[SPARK-8080][STREAMING] Receiver.store with Iterator does not give correct count at Spark UI #6707

dibbhatt · 2015-06-08T15:14:53Z

@tdas @zsxwing this is the new PR for Spark-8080

I have merged #6659

Also to mention , for MEMORY_ONLY settings , when Block is not able to unrollSafely to memory if enough space is not there, BlockManager won't try to put the block and ReceivedBlockHandler will throw SparkException as it could not find the block id in PutResult. Thus number of records in block won't be counted if Block failed to unroll in memory. Which is fine.

For MEMORY_DISK settings , if BlockManager not able to unroll block to memory, block will still get deseralized to Disk. Same for WAL based store. So for those cases ( storage level = memory + disk ) number of records will be counted even though the block not able to unroll to memory.

thus I added the isFullyConsumed in the CountingIterator but have not used it as such case will never happen that block not fully consumed and ReceivedBlockHandler still get the block ID.

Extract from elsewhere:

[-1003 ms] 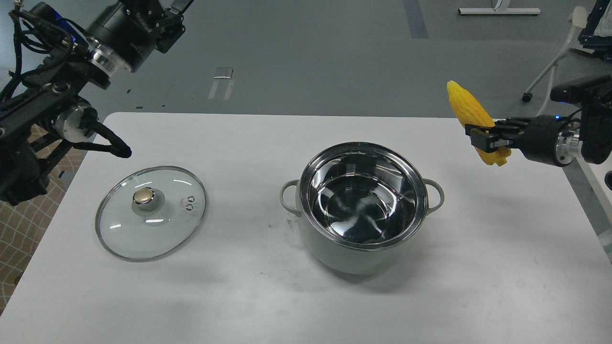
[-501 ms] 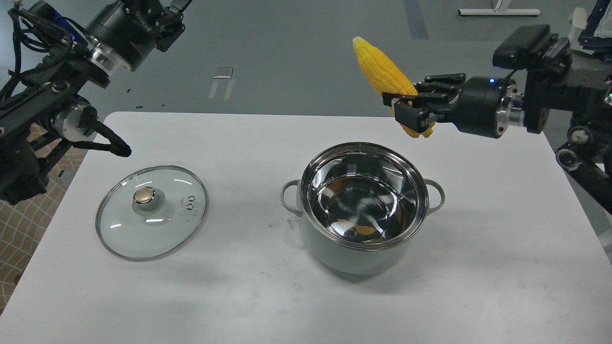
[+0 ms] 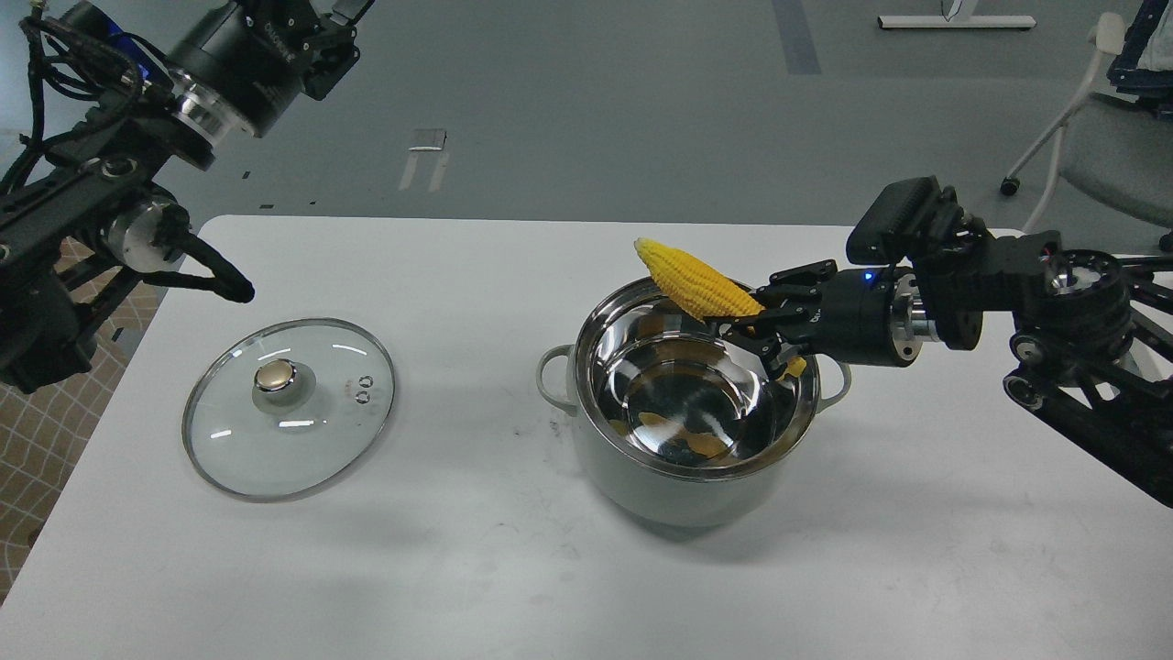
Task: Open pot and put corn in
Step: 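Move the corn cob over the pot and lower it inside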
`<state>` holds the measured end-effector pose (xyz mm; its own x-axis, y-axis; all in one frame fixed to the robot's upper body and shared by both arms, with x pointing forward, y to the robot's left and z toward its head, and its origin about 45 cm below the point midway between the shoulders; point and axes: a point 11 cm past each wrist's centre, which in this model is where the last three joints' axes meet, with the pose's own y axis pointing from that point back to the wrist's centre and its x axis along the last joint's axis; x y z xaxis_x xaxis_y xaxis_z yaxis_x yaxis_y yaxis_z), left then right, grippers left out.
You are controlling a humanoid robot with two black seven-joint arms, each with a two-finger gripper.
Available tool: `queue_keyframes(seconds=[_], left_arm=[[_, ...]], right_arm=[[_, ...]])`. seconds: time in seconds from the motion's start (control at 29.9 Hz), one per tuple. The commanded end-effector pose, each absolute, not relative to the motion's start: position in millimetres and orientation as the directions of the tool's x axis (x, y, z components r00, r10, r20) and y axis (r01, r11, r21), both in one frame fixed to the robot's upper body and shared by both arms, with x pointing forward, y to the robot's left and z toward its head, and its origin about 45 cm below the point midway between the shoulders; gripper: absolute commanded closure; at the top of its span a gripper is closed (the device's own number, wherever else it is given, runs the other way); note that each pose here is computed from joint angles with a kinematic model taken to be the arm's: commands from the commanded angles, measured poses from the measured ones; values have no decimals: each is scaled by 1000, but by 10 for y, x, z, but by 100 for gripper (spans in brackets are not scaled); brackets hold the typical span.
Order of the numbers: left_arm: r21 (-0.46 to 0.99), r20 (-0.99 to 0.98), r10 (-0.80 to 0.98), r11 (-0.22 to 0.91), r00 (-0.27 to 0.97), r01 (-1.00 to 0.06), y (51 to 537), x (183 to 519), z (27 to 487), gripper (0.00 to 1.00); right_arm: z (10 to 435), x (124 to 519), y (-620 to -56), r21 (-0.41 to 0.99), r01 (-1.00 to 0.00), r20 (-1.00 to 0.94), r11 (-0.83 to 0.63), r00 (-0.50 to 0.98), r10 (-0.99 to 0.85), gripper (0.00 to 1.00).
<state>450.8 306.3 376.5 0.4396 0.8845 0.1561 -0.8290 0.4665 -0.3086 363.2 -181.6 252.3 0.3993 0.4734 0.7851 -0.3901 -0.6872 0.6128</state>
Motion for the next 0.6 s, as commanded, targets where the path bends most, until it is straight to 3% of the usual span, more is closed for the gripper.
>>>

I have added few test cases to cover those block unrolling scenarios also.

…rrect count at Spark UI

AmplabJenkins · 2015-06-08T15:17:12Z

Can one of the admins verify this patch?

zsxwing · 2015-06-08T15:30:00Z

streaming/src/main/scala/org/apache/spark/streaming/receiver/ReceivedBlockHandler.scala

    val putResult: Seq[(BlockId, BlockStatus)] = block match {
      case ArrayBufferBlock(arrayBuffer) =>
-        blockManager.putIterator(blockId, arrayBuffer.iterator, storageLevel, tellMaster = true)
+        blockManager.putIterator(blockId, countIterator, storageLevel, tellMaster = true)

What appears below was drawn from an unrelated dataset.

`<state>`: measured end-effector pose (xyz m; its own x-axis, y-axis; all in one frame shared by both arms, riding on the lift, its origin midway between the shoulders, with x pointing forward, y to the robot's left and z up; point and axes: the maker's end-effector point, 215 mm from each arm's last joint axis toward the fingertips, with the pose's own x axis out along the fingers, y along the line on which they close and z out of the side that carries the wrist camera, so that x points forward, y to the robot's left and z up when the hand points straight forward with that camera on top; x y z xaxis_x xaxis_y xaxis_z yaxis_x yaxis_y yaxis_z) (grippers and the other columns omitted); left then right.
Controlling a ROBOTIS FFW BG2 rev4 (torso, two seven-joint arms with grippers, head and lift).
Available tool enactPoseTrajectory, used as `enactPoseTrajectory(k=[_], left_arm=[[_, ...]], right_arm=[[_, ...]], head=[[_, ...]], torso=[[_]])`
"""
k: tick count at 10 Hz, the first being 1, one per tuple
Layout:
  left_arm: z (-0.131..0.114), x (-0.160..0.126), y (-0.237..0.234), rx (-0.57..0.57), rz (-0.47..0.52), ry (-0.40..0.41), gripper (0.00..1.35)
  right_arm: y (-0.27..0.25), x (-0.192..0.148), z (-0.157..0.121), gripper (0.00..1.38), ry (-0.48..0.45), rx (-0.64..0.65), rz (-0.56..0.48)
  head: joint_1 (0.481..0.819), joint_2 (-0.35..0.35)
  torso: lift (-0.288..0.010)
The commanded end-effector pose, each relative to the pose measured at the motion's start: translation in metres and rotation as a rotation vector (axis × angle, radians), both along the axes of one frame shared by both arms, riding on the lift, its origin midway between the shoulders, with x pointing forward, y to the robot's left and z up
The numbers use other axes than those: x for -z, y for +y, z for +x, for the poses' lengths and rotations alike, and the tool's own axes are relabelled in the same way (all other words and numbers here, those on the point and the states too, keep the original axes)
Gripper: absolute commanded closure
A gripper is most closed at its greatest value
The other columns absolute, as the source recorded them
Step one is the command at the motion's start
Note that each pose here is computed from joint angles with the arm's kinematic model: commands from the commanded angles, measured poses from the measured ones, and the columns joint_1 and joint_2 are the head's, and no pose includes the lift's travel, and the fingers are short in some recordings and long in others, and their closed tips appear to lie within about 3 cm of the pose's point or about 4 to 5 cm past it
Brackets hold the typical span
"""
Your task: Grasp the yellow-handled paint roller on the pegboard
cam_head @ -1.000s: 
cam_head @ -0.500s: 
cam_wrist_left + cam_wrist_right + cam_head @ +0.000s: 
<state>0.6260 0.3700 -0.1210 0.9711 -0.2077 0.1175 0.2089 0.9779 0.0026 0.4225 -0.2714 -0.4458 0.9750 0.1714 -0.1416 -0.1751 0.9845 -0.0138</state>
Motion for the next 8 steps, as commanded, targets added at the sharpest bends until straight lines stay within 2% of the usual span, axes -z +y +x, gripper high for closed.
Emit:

Could you create CountingIterator here and put numRecords = Some(countIterator.count) after putIterator? Then you could avoid matching block twice.

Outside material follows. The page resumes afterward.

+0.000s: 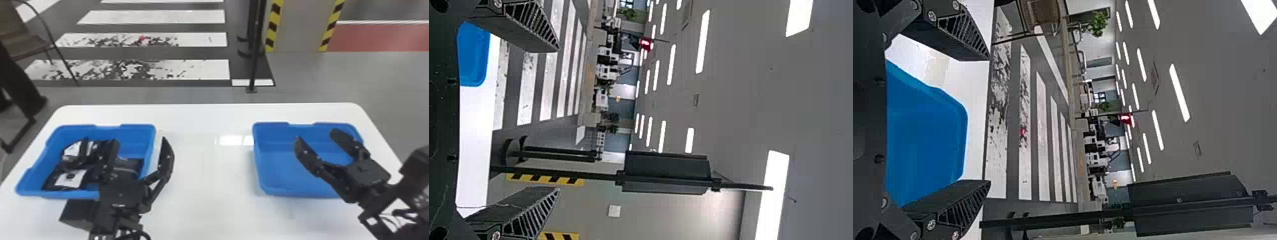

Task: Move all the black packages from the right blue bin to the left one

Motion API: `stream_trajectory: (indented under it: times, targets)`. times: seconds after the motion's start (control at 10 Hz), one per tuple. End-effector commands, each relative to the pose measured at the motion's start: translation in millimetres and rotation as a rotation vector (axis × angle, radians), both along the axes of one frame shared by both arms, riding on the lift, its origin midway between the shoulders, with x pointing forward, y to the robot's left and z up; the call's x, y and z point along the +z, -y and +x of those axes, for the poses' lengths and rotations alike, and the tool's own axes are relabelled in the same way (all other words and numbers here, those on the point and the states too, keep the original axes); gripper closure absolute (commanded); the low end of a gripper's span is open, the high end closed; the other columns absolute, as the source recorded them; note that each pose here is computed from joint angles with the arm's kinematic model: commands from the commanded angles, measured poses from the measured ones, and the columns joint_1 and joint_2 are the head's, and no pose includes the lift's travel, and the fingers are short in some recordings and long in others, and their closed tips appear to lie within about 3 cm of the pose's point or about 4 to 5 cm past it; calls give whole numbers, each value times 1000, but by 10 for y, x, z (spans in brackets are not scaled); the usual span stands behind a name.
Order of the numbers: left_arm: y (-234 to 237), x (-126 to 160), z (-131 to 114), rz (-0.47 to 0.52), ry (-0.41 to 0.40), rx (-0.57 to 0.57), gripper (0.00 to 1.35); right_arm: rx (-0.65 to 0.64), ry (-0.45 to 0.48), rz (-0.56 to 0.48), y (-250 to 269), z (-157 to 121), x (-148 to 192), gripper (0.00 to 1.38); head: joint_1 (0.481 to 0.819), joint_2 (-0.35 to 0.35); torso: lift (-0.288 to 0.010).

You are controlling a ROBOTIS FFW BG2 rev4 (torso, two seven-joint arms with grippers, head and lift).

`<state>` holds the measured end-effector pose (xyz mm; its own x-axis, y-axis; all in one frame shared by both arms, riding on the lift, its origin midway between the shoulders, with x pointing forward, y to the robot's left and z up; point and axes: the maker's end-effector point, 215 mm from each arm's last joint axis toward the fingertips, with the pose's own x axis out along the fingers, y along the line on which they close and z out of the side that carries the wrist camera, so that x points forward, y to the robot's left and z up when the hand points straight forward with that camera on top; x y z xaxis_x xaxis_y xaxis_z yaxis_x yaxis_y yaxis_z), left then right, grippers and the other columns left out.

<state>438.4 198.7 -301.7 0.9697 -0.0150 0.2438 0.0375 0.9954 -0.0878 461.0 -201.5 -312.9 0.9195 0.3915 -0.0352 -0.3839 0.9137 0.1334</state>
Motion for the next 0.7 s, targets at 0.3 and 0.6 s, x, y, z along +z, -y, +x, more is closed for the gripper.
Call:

I think numRecords after putIterator will have issue if blockmanager not able to unroll the block safely to memory. In that case block-id will come as null and SparkException will be thrown. We should count the number of records only after block-id is there in putResult. Do let me know what you think.

If SparkException is thrown later, numRecords won't be used. Right?

that's true..

dibbhatt · 2015-06-08T15:49:10Z

Sure.. Will do the change..

@zsxwing

…rrect count at Spark UI Fixed comments given by @zsxwing

dibbhatt · 2015-06-08T17:35:59Z

Hi @zsxwing, incorporated all your changes ..

harishreedharan · 2015-06-08T21:15:28Z

streaming/src/main/scala/org/apache/spark/streaming/receiver/ReceivedBlockHandler.scala

+  // Any implementation of this trait will store a block id
+  def blockId: StreamBlockId
+  // Any implementation of this trait will have to return the number of records
+  def numRecords: Option[Long]


This is just a preference thing I guess, but this would sound better if it was called recordCount, no?

For all other place where count is recorded (refer to this PR https://github.com/apache/spark/pull/6659/files), it call as numRecords. Just wanted to keep this consistent naming across all classes.

Ah, ok. I just find the num* method calls weird, when it could be called *count. But if it is consistent with everything else, then it is fine.

harishreedharan · 2015-06-08T21:26:38Z

This looks really good. I posted some comments - mostly just minor (except one, which relates to counts for ByteBufferBlocks)

…rrect count at Spark UI

dibbhatt · 2015-06-09T04:46:47Z

taken care couple of comments given by @harishreedharan
Not sure what to do with ByteBuffer case as there is no way to count number of messages in a ByteBufferBlock

…rrect count at Spark UI Count ByteBufferBlock as 1 count

dibbhatt · 2015-06-10T01:29:25Z

Make the changes as @harishreedharan suggested to count ByteBufferBlock as 1 count. Let me know if this looks fine .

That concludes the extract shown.